Class SearchDictionaryEncoder<E extends BaseIntVector,D extends ValueVector>

java.lang.Object
org.apache.arrow.algorithm.dictionary.SearchDictionaryEncoder<E,D>
Type Parameters:
E - encoded vector type.
D - decoded vector type, which is also the dictionary type.
All Implemented Interfaces:
DictionaryEncoder<E,D>

public class SearchDictionaryEncoder<E extends BaseIntVector,D extends ValueVector> extends Object implements DictionaryEncoder<E,D>
Dictionary encoder based on searching.
  • Constructor Details

    • SearchDictionaryEncoder

      public SearchDictionaryEncoder(D dictionary, VectorValueComparator<D> comparator)
      Constructs a dictionary encoder.
      Parameters:
      dictionary - the dictionary. It must be in sorted order.
      comparator - the criteria for sorting.
    • SearchDictionaryEncoder

      public SearchDictionaryEncoder(D dictionary, VectorValueComparator<D> comparator, boolean encodeNull)
      Constructs a dictionary encoder.
      Parameters:
      dictionary - the dictionary. It must be in sorted order.
      comparator - the criteria for sorting.
      encodeNull - a flag indicating if null should be encoded. It determines the behaviors for processing null values in the input during encoding.
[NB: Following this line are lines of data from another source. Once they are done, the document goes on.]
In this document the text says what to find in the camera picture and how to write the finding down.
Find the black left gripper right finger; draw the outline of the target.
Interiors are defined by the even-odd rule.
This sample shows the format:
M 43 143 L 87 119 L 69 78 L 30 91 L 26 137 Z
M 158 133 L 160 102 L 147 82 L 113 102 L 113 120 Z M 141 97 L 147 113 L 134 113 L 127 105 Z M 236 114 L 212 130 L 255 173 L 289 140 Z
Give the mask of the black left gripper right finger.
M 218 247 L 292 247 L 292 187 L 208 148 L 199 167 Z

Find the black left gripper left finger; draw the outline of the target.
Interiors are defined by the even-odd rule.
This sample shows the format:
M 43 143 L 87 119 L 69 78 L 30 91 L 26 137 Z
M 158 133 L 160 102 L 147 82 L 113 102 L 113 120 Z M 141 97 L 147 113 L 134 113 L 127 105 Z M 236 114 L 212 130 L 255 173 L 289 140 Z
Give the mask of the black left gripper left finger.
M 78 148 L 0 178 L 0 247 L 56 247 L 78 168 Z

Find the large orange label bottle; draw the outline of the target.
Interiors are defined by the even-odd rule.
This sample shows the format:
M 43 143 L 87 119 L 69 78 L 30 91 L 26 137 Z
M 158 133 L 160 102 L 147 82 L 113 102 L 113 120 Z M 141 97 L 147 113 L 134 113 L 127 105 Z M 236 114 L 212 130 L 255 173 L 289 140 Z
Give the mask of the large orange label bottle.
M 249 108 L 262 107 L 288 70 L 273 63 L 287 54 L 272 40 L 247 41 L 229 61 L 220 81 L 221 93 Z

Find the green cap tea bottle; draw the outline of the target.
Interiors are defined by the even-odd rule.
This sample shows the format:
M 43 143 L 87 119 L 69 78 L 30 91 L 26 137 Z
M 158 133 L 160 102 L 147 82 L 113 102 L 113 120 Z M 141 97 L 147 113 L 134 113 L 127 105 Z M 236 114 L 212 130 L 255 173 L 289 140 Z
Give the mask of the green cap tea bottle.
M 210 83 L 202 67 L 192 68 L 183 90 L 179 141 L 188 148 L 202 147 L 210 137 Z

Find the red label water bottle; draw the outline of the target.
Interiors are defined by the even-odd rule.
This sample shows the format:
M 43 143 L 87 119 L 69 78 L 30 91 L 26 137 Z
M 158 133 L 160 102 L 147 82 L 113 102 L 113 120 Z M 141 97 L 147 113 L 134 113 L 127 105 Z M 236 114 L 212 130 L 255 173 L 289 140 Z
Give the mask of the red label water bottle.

When a null is encountered in the input, 1) If the flag is set to true, the encoder searches for the value in the dictionary, and outputs the index in the dictionary. 2) If the flag is set to false, the encoder simply produces a null in the output.
  • Method Details

    • encode

      public void encode(D input, E output)
      Encodes an input vector by binary search. So the algorithm takes O(n * log(m)) time, where n is the length of the input vector, and m is the length of the dictionary.
      Specified by:
      encode in interface DictionaryEncoder<E extends BaseIntVector,D extends ValueVector>
      Parameters:
      input - the input vector.
      output - the output vector. Note that it must be in a fresh state. At least, all its validity bits should be clear.